I’m trying to train multi gpu DistributedDataParallel.
for epoch in range(args.start_epoch, args.num_epoch):
train(train_loader, model, scheduler, optimizer, epoch, args)
if (epoch + 1) % 1 == 0:
print('test args...',args)
validation(valid_dataset, model, epoch, args)
state = {
'epoch': epoch,
'parser': args,
'state_dict': get_state_dict(model)
}
torch.save(
state,
os.path.join(
args.save_folder,
args.dataset,
args.network,
"checkpoint_{}.pth".format(epoch)))
this code give some error
-- Process 0 terminated with the following error:
Traceback (most recent call last):
File "/home/jake/venv/lib/python3.6/site-packages/torch/multiprocessing/spawn.py", line 20, in _wrap
fn(i, *args)
File "/home/jake/Gits/EfficientDet.Pytorch/train.py", line 341, in main_worker
test(valid_dataset, model, epoch, args)
File "/home/jake/Gits/EfficientDet.Pytorch/train.py", line 164, in test
evaluate(dataset, model)
File "/home/jake/Gits/EfficientDet.Pytorch/eval.py", line 190, in evaluate
generator, retinanet, score_threshold=score_threshold, max_detections=max_detections, save_path=save_path)

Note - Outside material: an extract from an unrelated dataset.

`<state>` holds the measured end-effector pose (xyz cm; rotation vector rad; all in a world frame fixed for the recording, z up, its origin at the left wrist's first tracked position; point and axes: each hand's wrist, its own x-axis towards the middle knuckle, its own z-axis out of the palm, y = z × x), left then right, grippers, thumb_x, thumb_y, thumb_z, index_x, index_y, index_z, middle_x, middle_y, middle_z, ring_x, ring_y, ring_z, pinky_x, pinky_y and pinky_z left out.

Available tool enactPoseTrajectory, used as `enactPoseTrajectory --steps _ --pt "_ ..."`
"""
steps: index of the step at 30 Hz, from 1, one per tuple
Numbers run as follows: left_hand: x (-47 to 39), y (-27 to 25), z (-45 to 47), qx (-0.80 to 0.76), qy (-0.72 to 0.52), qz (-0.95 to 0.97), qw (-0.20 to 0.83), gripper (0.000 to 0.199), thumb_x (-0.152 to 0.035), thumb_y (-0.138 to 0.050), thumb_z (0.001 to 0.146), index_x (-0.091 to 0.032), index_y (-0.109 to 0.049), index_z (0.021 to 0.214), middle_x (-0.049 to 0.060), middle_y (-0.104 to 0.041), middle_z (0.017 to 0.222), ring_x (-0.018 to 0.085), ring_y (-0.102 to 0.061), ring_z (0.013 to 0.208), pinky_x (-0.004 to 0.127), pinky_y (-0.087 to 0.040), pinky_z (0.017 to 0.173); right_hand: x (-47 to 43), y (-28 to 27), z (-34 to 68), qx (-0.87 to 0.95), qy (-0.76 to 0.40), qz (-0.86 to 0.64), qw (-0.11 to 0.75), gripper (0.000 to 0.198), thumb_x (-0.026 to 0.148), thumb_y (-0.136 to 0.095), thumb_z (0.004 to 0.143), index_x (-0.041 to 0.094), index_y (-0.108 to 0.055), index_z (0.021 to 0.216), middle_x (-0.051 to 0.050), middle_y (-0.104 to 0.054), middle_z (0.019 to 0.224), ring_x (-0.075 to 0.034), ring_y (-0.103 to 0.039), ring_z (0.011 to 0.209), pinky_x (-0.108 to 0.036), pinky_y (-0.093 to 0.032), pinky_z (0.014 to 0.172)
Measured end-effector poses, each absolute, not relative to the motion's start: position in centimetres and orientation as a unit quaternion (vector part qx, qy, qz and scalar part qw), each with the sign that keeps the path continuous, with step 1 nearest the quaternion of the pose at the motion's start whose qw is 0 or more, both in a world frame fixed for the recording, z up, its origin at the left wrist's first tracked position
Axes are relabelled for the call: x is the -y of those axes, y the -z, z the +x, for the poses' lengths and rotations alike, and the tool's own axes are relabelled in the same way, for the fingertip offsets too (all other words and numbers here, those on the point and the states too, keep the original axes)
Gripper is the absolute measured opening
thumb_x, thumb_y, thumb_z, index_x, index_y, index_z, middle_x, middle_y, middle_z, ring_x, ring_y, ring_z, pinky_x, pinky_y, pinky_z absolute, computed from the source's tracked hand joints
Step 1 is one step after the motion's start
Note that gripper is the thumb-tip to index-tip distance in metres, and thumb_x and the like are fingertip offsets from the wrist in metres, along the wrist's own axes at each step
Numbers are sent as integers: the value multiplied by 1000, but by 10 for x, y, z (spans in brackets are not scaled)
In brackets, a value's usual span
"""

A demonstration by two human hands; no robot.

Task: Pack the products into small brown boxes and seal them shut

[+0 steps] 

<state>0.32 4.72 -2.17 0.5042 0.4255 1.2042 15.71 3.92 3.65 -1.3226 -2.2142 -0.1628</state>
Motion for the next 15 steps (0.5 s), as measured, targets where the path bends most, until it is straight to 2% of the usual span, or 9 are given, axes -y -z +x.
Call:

File "/home/jake/Gits/EfficientDet.Pytorch/eval.py", line 103, in _get_detections
2, 0, 1).cuda().float().unsqueeze(dim=0))
File "/home/jake/venv/lib/python3.6/site-packages/torch/nn/modules/module.py", line 722, in _call_impl
result = self.forward(*input, **kwargs)
File "/home/jake/venv/lib/python3.6/site-packages/torch/nn/parallel/distributed.py", line 511, in forward
output = self.module(*inputs[0], **kwargs[0])
File "/home/jake/venv/lib/python3.6/site-packages/torch/nn/modules/module.py", line 722, in _call_impl
result = self.forward(*input, **kwargs)
File "/home/jake/Gits/EfficientDet.Pytorch/models/efficientdet.py", line 61, in forward
inputs, annotations = inputs
ValueError: not enough values to unpack (expected 2, got 1)
seems like it run gpu0 and gpu1 and try to validation one by one.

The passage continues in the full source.